> YOUR TASK:
All lines of the listing that contain "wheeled" should be shown in full.

> PROVIDED MATERIAL:

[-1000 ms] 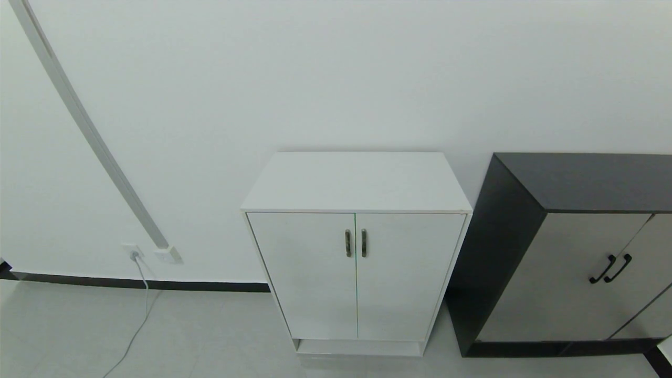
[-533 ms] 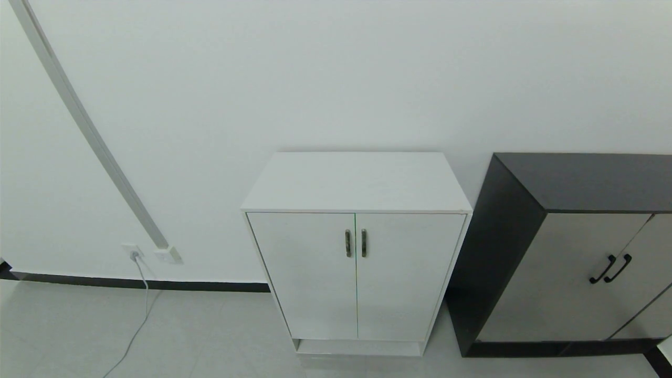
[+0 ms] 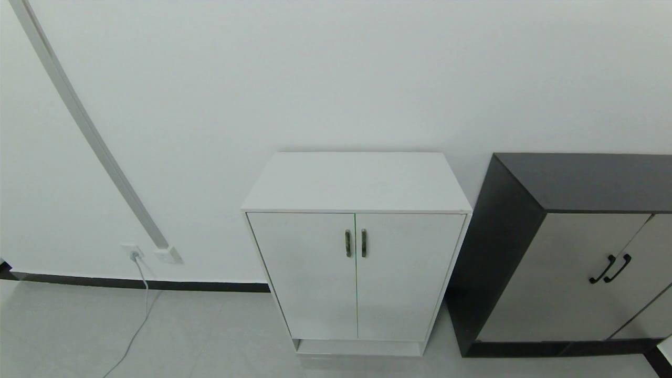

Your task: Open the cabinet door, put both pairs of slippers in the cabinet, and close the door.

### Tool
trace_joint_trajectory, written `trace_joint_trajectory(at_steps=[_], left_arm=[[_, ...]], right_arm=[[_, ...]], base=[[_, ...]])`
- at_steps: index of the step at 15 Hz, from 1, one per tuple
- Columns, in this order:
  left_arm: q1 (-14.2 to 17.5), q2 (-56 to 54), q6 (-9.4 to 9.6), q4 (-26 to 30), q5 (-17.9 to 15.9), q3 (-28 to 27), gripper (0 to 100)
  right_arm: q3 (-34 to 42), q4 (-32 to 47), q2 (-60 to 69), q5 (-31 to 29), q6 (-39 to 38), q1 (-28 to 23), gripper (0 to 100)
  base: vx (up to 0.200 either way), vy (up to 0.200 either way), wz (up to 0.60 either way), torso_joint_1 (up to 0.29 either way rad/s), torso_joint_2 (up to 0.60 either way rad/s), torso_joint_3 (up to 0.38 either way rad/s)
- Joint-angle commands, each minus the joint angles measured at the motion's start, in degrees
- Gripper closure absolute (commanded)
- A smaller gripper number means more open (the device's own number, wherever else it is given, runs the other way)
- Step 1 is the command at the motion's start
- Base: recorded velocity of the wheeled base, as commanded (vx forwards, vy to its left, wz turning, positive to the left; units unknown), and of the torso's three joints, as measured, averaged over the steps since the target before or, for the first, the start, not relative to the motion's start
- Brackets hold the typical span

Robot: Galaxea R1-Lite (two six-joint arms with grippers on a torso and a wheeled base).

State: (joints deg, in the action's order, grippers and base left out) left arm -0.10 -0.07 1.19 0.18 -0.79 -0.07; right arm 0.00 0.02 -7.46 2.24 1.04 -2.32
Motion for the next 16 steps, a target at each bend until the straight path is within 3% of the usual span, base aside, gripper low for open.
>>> trace_joint_trajectory(at_steps=[1,5,16], left_arm=[[0.01,0.07,-0.05,-0.01,0.0,-0.01,100],[0.01,0.07,-0.05,-0.01,0.0,-0.01,100],[0.01,0.07,-0.58,-0.01,0.18,-0.01,100]], right_arm=[[0.0,-0.02,3.33,0.04,-0.25,-0.23,100],[0.0,-0.02,5.97,0.92,-2.09,2.93,100],[0.0,-0.73,7.46,-4.79,-5.87,2.32,100]], base=[[0.0,0.0,0.0,0.0,0.0,0.0],[0.0,0.0,0.0,0.0,0.0,0.0],[0.0,0.0,0.0,0.0,0.0,0.0]])
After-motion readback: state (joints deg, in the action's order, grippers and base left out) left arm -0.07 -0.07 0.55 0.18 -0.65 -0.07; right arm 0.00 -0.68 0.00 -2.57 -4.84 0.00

> OUTPUT OF THE EXERCISE:
- Base: recorded velocity of the wheeled base, as commanded (vx forwards, vy to its left, wz turning, positive to the left; units unknown), and of the torso's three joints, as measured, averaged over the steps since the target before or, for the first, the start, not relative to the motion's start
Robot: Galaxea R1-Lite (two six-joint arms with grippers on a torso and a wheeled base).

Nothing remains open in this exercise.